[Prompt] Return the material exactly. Every line must stay as it is.

== Supplied data ==

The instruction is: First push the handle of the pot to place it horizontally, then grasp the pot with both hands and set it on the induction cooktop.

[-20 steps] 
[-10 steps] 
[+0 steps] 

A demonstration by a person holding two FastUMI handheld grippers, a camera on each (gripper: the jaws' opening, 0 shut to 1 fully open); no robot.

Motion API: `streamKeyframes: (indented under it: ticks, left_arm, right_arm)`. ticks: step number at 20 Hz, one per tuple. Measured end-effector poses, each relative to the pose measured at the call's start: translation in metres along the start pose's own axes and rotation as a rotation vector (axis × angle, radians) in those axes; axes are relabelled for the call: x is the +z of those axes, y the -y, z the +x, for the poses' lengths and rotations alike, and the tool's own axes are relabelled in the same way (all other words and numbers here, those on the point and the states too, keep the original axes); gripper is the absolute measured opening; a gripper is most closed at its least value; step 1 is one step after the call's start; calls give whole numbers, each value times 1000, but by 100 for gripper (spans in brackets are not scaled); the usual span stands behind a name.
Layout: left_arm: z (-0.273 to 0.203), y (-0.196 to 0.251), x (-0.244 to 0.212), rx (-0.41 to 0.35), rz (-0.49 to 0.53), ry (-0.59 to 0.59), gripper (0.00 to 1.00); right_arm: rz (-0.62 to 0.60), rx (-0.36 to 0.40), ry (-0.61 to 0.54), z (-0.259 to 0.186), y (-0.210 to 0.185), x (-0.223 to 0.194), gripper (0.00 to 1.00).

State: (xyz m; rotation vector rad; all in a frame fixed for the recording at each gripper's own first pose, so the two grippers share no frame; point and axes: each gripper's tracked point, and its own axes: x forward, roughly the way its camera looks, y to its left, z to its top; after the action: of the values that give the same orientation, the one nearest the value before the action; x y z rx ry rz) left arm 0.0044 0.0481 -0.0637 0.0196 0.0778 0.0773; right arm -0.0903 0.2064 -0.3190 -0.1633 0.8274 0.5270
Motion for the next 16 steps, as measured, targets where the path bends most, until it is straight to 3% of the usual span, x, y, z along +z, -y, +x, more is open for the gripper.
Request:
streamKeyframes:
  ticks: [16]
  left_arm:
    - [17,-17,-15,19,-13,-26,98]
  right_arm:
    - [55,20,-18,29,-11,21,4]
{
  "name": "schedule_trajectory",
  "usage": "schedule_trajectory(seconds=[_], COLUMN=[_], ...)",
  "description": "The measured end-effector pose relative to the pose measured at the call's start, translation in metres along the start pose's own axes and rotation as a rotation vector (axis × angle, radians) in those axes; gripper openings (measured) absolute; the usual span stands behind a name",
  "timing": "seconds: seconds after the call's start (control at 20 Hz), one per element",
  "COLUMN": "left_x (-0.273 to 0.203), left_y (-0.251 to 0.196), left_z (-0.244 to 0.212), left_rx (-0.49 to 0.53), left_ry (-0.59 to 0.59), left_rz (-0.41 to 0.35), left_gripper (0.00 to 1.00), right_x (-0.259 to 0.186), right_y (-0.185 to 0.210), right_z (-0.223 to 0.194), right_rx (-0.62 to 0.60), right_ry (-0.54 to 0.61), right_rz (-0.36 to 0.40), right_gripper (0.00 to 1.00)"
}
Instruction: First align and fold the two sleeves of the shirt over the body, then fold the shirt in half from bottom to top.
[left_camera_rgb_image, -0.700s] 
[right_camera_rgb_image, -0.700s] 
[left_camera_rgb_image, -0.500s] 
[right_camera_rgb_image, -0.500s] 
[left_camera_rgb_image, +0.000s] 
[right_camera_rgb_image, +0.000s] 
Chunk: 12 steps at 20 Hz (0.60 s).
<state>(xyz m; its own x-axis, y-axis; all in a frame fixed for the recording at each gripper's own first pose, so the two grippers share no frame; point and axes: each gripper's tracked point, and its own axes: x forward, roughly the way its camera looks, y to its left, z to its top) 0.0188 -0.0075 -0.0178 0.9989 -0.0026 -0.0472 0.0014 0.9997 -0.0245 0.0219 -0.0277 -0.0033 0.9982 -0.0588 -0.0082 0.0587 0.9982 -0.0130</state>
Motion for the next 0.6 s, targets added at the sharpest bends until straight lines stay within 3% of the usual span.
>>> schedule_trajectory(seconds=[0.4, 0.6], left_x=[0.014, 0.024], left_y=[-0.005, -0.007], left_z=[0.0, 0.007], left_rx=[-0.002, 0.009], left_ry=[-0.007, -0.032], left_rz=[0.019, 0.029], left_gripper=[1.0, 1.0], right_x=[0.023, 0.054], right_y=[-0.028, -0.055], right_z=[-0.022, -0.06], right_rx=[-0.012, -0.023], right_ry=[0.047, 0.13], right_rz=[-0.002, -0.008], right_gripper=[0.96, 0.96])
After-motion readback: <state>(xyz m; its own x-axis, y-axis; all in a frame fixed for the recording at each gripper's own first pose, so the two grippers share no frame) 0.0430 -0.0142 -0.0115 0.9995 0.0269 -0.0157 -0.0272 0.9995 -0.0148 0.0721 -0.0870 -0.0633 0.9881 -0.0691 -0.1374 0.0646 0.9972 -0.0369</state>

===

[Task response]
The instruction is: First push the handle of the pot to place it horizontally, then grasp the pot with both hands and set it on the induction cooktop.

[-20 steps] 
[-10 steps] 
[+0 steps] 

A demonstration by a person holding two FastUMI handheld grippers, a camera on each (gripper: the jaws' opening, 0 shut to 1 fully open); no robot.

Motion API: `streamKeyframes: (indented under it: ticks, left_arm, right_arm)`. ticks: step number at 20 Hz, one per tuple. Measured end-effector poses, each relative to the pose measured at the call's start: translation in metres along the start pose's own axes and rotation as a rotation vector (axis × angle, radians) in those axes; axes are relabelled for the call: x is the +z of those axes, y the -y, z the +x, for the poses' lengths and rotations alike, and the tool's own axes are relabelled in the same way (all other words and numbers here, those on the point and the states too, keep the original axes); gripper is the absolute measured opening; a gripper is most closed at its least value; step 1 is one step after the call's start; calls give whole numbers, each value times 1000, but by 100 for gripper (spans in brackets are not scaled); the usual span stands behind a name.
Layout: left_arm: z (-0.273 to 0.203), y (-0.196 to 0.251), x (-0.244 to 0.212), rx (-0.41 to 0.35), rz (-0.49 to 0.53), ry (-0.59 to 0.59), gripper (0.00 to 1.00); right_arm: rz (-0.62 to 0.60), rx (-0.36 to 0.40), ry (-0.61 to 0.54), z (-0.259 to 0.186), y (-0.210 to 0.185), x (-0.223 to 0.194), gripper (0.00 to 1.00).

State: (xyz m; rotation vector rad; all in a frame fixed for the recording at each gripper's own first pose, so the two grippers share no frame; point and axes: each gripper's tracked point, and its own axes: x forward, roughly the way its camera looks, y to its left, z to its top; after the action: of the values that give the same orientation, the one nearest the value before the action; x y z rx ry rz) left arm 0.0044 0.0481 -0.0637 0.0196 0.0778 0.0773; right arm -0.0903 0.2064 -0.3190 -0.1633 0.8274 0.5270
Motion for the next 16 steps, as measured, targets where the path bends most, until it is straight to 3% of the usual span, x, y, z along +z, -y, +x, more is open for the gripper.
Request:
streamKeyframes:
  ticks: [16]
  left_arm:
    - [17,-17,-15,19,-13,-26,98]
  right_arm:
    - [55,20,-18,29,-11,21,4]
{
  "name": "schedule_trajectory",
  "usage": "schedule_trajectory(seconds=[_], COLUMN=[_], ...)",
  "description": "The measured end-effector pose relative to the pose measured at the call's start, translation in metres along the start pose's own axes and rotation as a rotation vector (axis × angle, radians) in those axes; gripper openings (measured) absolute; the usual span stands behind a name",
  "timing": "seconds: seconds after the call's start (control at 20 Hz), one per element",
  "COLUMN": "left_x (-0.273 to 0.203), left_y (-0.251 to 0.196), left_z (-0.244 to 0.212), left_rx (-0.49 to 0.53), left_ry (-0.59 to 0.59), left_rz (-0.41 to 0.35), left_gripper (0.00 to 1.00), right_x (-0.259 to 0.186), right_y (-0.185 to 0.210), right_z (-0.223 to 0.194), right_rx (-0.62 to 0.60), right_ry (-0.54 to 0.61), right_rz (-0.36 to 0.40), right_gripper (0.00 to 1.00)"
}
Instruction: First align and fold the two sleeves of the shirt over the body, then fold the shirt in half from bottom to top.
[left_camera_rgb_image, -0.700s] 
[right_camera_rgb_image, -0.700s] 
[left_camera_rgb_image, -0.500s] 
[right_camera_rgb_image, -0.500s] 
[left_camera_rgb_image, +0.000s] 
[right_camera_rgb_image, +0.000s] 
Chunk: 12 steps at 20 Hz (0.60 s).
<state>(xyz m; its own x-axis, y-axis; all in a frame fixed for the recording at each gripper's own first pose, so the two grippers share no frame; point and axes: each gripper's tracked point, and its own axes: x forward, roughly the way its camera looks, y to its left, z to its top) 0.0188 -0.0075 -0.0178 0.9989 -0.0026 -0.0472 0.0014 0.9997 -0.0245 0.0219 -0.0277 -0.0033 0.9982 -0.0588 -0.0082 0.0587 0.9982 -0.0130</state>
Motion for the next 0.6 s, targets added at the sharpest bends until straight lines stay within 3% of the usual span.
>>> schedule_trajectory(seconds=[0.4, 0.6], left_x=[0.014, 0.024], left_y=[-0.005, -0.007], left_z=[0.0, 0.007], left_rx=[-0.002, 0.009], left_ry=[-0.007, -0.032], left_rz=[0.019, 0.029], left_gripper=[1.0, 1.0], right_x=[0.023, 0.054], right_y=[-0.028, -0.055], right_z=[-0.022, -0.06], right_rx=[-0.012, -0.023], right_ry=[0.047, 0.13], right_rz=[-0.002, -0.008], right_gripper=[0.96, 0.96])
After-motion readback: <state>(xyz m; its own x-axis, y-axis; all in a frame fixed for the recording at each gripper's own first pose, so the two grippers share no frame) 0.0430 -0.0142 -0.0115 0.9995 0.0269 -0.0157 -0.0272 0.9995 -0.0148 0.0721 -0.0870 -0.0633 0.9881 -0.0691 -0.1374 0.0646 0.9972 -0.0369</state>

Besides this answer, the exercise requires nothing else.